In this lesson we will:
- Explain how and why Cloud platforms such as AWS, Azure and Google Cloud Platform enable and fit into the Modern Data Stack;
- Describe the key characteristics of cloud and how it supports data and analytics initiatives;
- Consider whether a Modern Data Platform could be built on-premise.
Historically, businesses owned and ran their own compute infrastructure, servers and data centres in order to power their applications and manage their data.
Over the last 10-15 years however, companies have increasingly been outsourcing their infrastructure to external suppliers such as Amazon Web Services and Microsoft Azure, renting compute capacity on a Pay-As-You-Go basis.
As evidenced by the extraordinary growth of the cloud computing providers, there are signinficant benefits to this for businesses. Using the cloud means there is less non-differentiating technology to manage, less capital expenditure, and the ability to bring new software and customer experiences to market much faster than previously.
Whilst cloud started with compute capacity in the form of virtual servers, over time there has been a natural evolution into the data realm, with cloud providers offering capabilites such as transactional databases, data warehouses, NoSQL solutions, object stores and other features which a business can use to build their data and analytics infrastructure.
Though this has been a big step for businesses who are sometimes nervous at putting their data into the hands of a third party, techically it is a very good fit as modern data and analytics requirements can be difficult in a private data centre.
In this section we will introduce the key features and characteristics of cloud, with a particular lens on what they mean for Data and Analytics and the Modern Data Platform:
The key feature of the cloud is that is managed by a third party such as Amazon, Google or Microsoft. This means that businesses need not worry about data centres, servers, physical networking and only concern themselves with higher level activities that are differentiating for their business.
As well as servers, companies that use the cloud can procure higher level "Managed Services" such as databases, web servers, message queues and of course Data and Analytics tooling. This is all available almost instantly and with significantly less planning and operational overhead.
From a data and analytics perspective, this means that businesses need to spend less time on activities such as installations, upgrades, backups and performance optimisation, as to an extent a lot of it is managed for them by the cloud provider.
Where before there might have been a months-long lead time for new infrastructure or capacity, business can instead request more compute capacity from their cloud provider at the click of a button and have it ready to use in minutes.
For data and analytics, this means that we can scale up computing power and storage capacity at the click of a button, compared with the old world of waiting for months for new infrastructure.
Nowadays, businesses need to store and analyse more data from ever before.
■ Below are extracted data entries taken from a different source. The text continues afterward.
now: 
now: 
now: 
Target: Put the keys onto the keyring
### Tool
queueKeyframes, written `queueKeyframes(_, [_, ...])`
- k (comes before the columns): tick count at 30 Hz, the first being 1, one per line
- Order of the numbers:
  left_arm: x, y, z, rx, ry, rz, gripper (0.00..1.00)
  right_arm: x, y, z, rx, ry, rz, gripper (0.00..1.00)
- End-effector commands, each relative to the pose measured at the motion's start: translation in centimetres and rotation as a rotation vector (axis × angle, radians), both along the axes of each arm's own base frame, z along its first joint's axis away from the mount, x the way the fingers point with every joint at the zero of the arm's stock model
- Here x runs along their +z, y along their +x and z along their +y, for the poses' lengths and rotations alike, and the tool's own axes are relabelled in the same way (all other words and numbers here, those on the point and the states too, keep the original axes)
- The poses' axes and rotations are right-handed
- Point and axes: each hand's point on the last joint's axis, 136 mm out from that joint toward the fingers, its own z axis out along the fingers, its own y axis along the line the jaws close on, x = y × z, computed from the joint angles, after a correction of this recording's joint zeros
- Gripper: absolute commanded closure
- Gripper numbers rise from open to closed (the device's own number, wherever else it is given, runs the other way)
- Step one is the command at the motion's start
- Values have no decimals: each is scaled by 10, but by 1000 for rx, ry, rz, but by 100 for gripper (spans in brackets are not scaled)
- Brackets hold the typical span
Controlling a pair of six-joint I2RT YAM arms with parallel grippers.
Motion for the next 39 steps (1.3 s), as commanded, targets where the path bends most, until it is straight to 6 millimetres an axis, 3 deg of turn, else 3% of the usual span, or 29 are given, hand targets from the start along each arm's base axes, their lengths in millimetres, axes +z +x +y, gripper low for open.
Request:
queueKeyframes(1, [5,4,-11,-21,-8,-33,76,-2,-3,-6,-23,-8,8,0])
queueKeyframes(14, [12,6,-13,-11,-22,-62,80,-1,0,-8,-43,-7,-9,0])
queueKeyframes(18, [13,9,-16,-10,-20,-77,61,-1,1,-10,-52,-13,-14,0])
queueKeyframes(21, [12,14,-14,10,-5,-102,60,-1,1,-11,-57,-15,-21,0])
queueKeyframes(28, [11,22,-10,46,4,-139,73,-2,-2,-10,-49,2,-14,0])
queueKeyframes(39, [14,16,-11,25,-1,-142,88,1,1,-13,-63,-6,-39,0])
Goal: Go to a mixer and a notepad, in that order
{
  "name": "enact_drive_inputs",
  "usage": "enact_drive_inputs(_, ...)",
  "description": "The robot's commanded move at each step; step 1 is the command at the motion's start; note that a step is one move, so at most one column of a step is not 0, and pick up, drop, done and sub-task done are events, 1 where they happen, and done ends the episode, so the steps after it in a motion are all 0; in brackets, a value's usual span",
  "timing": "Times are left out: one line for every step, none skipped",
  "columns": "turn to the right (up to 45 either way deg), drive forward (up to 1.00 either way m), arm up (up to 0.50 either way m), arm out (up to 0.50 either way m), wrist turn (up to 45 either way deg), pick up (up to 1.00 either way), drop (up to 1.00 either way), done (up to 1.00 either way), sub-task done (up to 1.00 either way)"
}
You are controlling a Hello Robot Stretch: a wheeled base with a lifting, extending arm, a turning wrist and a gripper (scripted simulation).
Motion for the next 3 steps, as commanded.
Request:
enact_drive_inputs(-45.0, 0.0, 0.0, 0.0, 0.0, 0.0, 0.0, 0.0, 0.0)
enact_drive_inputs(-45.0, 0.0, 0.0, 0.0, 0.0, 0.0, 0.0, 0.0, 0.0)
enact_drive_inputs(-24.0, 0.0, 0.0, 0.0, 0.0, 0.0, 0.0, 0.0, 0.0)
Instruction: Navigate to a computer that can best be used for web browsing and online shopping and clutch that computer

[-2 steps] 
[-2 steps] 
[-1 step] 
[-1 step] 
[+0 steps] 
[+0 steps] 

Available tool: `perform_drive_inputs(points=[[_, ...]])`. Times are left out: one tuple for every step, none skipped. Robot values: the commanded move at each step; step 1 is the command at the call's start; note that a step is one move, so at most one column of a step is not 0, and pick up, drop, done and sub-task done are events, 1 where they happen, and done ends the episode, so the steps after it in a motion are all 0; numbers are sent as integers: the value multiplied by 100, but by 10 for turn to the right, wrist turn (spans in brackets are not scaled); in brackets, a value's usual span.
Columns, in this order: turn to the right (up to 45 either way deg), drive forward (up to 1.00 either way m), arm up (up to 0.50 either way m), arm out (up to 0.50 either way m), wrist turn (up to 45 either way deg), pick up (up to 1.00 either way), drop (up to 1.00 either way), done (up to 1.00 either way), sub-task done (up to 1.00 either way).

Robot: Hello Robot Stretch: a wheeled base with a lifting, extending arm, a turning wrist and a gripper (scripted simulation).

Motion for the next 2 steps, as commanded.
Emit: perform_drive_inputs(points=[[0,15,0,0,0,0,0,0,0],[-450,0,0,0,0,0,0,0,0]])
This includes more line of business application data and interactions with customers through digital channels, but also "big data" sources such as datasets captured from logs, click streamins, IOT devices etc.
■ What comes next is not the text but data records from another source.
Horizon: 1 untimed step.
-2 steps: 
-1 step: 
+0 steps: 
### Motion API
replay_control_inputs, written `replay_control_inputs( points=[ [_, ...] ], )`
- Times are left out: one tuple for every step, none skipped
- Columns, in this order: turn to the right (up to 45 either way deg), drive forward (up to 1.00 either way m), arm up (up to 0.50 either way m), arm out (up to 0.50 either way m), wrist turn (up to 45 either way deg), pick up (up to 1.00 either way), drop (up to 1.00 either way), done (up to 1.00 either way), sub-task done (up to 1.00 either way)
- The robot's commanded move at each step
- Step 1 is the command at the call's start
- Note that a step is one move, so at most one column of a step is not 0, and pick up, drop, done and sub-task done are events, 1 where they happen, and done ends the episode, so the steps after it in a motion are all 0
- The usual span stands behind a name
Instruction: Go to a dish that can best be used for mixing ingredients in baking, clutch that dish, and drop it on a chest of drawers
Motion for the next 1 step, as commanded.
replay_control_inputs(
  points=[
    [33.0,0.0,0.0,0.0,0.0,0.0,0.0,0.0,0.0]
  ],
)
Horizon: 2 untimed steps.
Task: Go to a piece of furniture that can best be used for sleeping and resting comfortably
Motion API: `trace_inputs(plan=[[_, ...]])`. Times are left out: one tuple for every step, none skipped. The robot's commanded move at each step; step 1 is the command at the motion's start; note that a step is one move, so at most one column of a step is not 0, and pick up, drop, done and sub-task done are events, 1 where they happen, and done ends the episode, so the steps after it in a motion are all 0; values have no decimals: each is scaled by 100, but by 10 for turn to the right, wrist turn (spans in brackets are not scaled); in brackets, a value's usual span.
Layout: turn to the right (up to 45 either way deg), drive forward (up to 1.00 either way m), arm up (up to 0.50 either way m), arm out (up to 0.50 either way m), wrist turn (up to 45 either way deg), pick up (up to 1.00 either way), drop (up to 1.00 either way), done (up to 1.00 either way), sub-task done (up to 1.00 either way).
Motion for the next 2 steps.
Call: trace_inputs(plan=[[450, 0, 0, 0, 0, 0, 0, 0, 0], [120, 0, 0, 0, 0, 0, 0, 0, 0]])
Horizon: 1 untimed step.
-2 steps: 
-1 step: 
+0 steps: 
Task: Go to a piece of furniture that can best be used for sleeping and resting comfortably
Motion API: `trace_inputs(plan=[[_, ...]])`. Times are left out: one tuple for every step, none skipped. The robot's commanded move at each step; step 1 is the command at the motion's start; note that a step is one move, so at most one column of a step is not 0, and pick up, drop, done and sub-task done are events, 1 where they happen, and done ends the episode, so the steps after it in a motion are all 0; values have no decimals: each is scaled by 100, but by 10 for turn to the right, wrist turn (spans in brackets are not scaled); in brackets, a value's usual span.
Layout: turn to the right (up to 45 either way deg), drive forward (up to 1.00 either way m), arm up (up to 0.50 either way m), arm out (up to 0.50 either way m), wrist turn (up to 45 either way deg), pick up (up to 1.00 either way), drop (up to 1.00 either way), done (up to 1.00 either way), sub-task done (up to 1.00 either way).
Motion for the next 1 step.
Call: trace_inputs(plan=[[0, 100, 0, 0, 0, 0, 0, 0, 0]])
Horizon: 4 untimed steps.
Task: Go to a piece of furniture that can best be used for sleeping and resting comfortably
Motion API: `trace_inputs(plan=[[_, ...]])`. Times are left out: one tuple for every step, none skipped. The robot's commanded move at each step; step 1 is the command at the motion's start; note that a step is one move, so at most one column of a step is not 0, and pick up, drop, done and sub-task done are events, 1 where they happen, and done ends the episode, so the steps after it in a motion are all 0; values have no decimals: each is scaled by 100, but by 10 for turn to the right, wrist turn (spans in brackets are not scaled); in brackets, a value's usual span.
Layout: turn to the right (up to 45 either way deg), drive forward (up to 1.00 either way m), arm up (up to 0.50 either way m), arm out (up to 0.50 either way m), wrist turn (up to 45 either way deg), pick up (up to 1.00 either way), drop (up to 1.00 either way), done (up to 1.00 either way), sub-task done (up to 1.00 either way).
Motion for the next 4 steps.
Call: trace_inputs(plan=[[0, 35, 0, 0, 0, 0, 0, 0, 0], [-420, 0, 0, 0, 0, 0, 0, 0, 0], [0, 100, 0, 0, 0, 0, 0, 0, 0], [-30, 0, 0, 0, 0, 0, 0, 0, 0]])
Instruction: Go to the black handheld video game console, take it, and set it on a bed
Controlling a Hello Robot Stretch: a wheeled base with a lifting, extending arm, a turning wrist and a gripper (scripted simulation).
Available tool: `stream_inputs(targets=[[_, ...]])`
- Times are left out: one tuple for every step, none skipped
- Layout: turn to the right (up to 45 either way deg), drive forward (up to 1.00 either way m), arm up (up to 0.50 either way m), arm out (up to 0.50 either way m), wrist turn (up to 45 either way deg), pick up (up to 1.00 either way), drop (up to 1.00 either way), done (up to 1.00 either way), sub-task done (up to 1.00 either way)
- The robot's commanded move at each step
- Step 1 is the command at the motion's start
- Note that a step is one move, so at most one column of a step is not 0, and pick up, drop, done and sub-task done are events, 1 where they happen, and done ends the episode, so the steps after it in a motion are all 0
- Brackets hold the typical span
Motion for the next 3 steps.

Cloud computing gives us this underlying platform which can scale almost infinitely to support these workloads. This includes both the ability to physically store these large volumes of data for subsequent analysis, and access to on demand compute power for activities such as data transformations or analytical processing.
Working in the cloud allows businesses to scale up and down capacity as required. For instance, a retailer could add capacity over Black Friday or the main Holiday period to power their systems.
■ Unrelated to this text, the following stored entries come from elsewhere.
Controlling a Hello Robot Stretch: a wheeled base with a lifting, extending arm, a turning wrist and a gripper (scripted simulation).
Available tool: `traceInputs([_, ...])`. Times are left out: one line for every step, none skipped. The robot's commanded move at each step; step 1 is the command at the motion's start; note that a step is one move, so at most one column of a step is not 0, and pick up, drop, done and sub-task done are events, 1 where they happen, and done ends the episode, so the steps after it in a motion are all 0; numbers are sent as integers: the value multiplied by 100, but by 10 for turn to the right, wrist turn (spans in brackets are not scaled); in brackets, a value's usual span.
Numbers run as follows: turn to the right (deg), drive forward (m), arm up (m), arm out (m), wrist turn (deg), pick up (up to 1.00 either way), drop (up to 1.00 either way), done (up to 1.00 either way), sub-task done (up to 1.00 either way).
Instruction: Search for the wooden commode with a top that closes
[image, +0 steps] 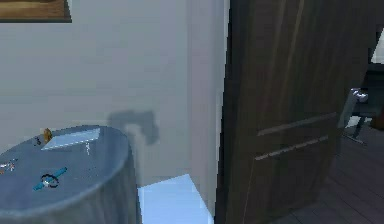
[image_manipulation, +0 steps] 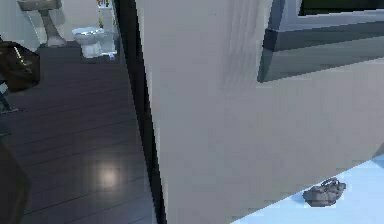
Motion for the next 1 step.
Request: traceInputs([150, 0, 0, 0, 0, 0, 0, 0, 0])
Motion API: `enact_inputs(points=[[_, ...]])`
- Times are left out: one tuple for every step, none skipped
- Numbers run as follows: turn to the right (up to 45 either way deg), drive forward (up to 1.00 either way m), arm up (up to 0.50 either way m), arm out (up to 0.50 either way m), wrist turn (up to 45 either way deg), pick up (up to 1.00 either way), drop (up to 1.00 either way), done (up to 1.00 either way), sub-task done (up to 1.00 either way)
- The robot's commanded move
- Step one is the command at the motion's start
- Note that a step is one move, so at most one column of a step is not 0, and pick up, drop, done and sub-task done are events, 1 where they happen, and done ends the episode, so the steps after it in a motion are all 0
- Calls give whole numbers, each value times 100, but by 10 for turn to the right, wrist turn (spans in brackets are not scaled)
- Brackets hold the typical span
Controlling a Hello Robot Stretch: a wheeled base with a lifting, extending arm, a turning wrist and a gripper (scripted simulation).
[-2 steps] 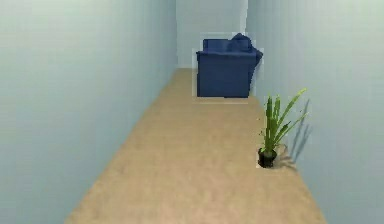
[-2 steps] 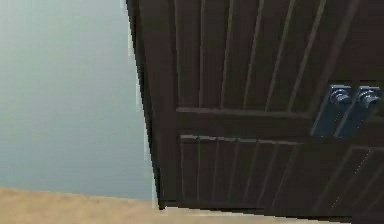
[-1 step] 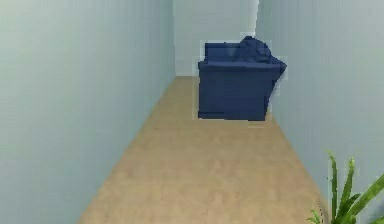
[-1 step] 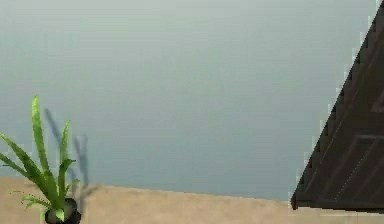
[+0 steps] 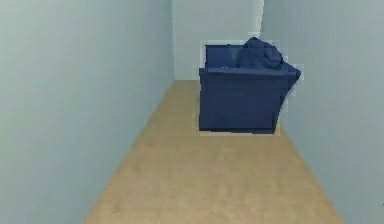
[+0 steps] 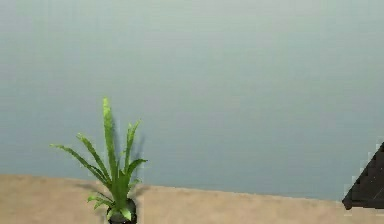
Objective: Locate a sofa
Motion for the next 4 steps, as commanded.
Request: enact_inputs(points=[[60, 0, 0, 0, 0, 0, 0, 0, 0], [0, 85, 0, 0, 0, 0, 0, 0, 0], [120, 0, 0, 0, 0, 0, 0, 0, 0], [0, 95, 0, 0, 0, 0, 0, 0, 0]])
A common approach in modern Data and Analytics platforms is to periodically and temporarily create a cluster of compute to run batch jobs overnight or before the business day starts, then turn this cluster off. This temporary access to large amounts of compute power paid for byt he minute is a very cost effective model.
Historically, businesses needed to make large capital investment in infrastructure to support their applications. In the cloud, there are effectively no up-front Capital invesments, which is instead replaced by ongoing platform based fees.
In the cloud, all of the infrastructure described above becomes software defined and programmable.
As well as rquesting infrastructure "at the click of a button", it also be requested thorugh an API by passing some configuration parameters.
By definiing this infrastructure in code, new environments can be created which are perfect replicas of each other.
The Modern Data Stack is very much enabled by the properties of Cloud computing.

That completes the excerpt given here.